Point-of-purchase materials explaining advantages/differences between maple syrup and other sweeteners spark sales.

Some retailers offer too limited of a selection of syrup SKUs, Baldwin adds.

“If they don’t carry a 12-ounce or 32-ounce size, they will not get the heavy user who knows the value of larger sizes and will shop elsewhere to get it,” he warns.

Meanwhile, store brands account for almost 50 percent of honey’s dollar sales at retail. Despite such muscle, honey is purchased only 1.9 times per year, states New York-based Nielsen.

“Opportunities exist for retailers to make people more aware of their store brand honey through cross-merchandising,” Ladhoff notes.

Nielsen also reports that 21 percent of honey dollar sales occur during a promotion.

“Think what could be accomplished with more promotion,” Ladhoff adds. “Only 9 percent of honey dollars are occurring from displays. Opportunities exist to make honey more visible beyond the center of the store in secondary store locations such as the produce department.”

Retailers could drive store brand honey sales by providing new usage ideas.

“One summer promotion we’re creating involves displaying honey near the fresh meat case to create a simple glaze for grilling chicken,” Ladhoff says.

Birks points to shelf talkers and “shelf screamers” — 3-inch by 5-inch cards — as effective means to attract shoppers.

“Recipe cards explain different ways to use honey” she adds.

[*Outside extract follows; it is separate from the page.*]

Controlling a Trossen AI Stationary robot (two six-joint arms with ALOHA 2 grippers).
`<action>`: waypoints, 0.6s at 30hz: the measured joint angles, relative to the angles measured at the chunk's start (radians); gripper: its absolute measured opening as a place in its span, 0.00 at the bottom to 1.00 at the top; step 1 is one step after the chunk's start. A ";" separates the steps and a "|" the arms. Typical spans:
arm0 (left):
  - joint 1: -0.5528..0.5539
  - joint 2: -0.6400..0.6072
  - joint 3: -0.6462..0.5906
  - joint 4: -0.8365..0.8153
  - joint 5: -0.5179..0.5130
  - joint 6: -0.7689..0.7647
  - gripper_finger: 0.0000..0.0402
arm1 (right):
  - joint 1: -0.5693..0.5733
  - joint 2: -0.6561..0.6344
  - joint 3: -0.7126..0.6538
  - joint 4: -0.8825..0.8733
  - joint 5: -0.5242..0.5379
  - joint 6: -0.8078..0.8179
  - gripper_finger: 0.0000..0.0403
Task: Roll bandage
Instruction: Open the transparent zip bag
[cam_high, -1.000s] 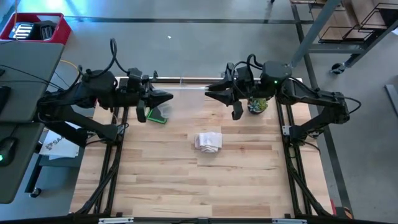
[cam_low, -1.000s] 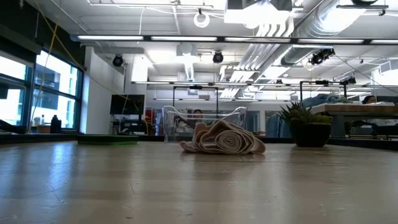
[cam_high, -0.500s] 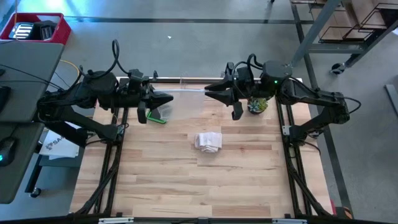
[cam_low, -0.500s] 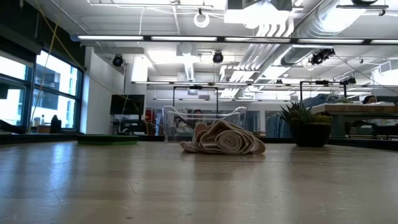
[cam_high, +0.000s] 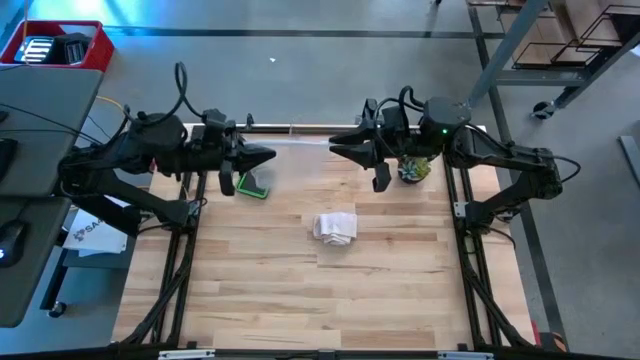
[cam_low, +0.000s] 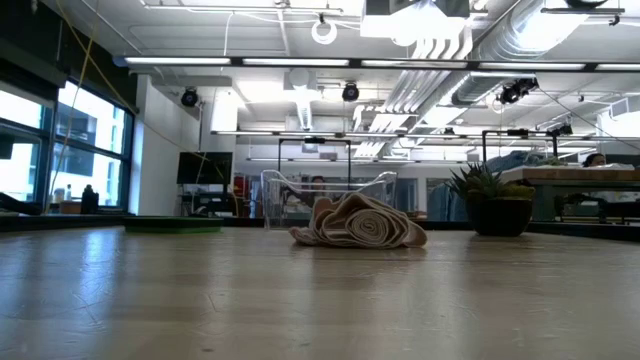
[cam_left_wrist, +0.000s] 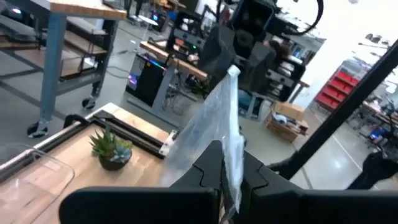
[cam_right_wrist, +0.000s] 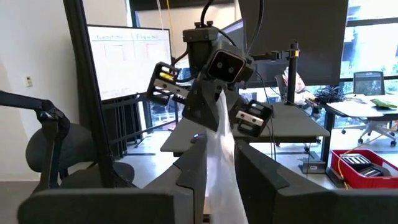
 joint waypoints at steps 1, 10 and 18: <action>0.000 -0.001 0.000 0.006 -0.005 0.000 0.00 | 0.000 0.000 0.000 0.000 -0.001 0.002 0.18; 0.000 -0.005 0.000 0.038 0.025 -0.003 0.00 | 0.000 0.000 0.000 0.000 0.014 -0.017 0.18; 0.000 -0.004 0.000 0.022 0.029 -0.012 0.00 | 0.000 0.000 0.000 0.001 0.015 -0.015 0.18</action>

To draw attention to regionally produced store brand honey Birks recommends placing it in the specialty section, health food section or baking aisle. Shipper displays of squeezable honey bears boxed and sent to a retailer for use as an end-cap or aisle display are also effective.

Packaging is critical

When it comes to packaging for syrup and honey less is best.

“Consumers are looking for environmentally friendly packaging,” Feeley says.

For pure maple syrup, glass is still the predominant package.

“The two iconic packages are a flask-style glass bottle with handle and a 32-ounce plastic jug with handle,” Marvin says.

And Baldwin notes a trend toward larger bottle sizes.

“Stores traditionally sell 8-ounce and 12-ounce glass bottles,” he says. “More retailers are seeing nice category growth with a 32-ounce jug. Retailers need to keep their pure maple syrup category diverse with different sizes and grades, organic and pure.”

Birks and other insiders say the 12-ounce PET honey bear bottles are the biggest selling honey item, but there is a movement toward glass.

“Some 12-ounce inverted [bottle] containers are a little cleaner and more upscale,” she adds.

Retailers also could aid in building at-home honey consumption by helping to make products more visible in the kitchen.

“An apothecary jar could serve as a decorative, on-counter honey container … rather than [a bottle or jar of honey] that’s relegated to being hidden in the pantry when groceries are unpacked at home,” Ladhoff explains.

Do emphasize the health attributes of honey and pure maple syrup.

Don’t ignore the growing popularity of 32-ounce bottles of maple syrup.

Do cross-merchandise own-brand syrup with complementary products such as oatmeal.

Don’t ignore the trend toward raw, unfiltered honey.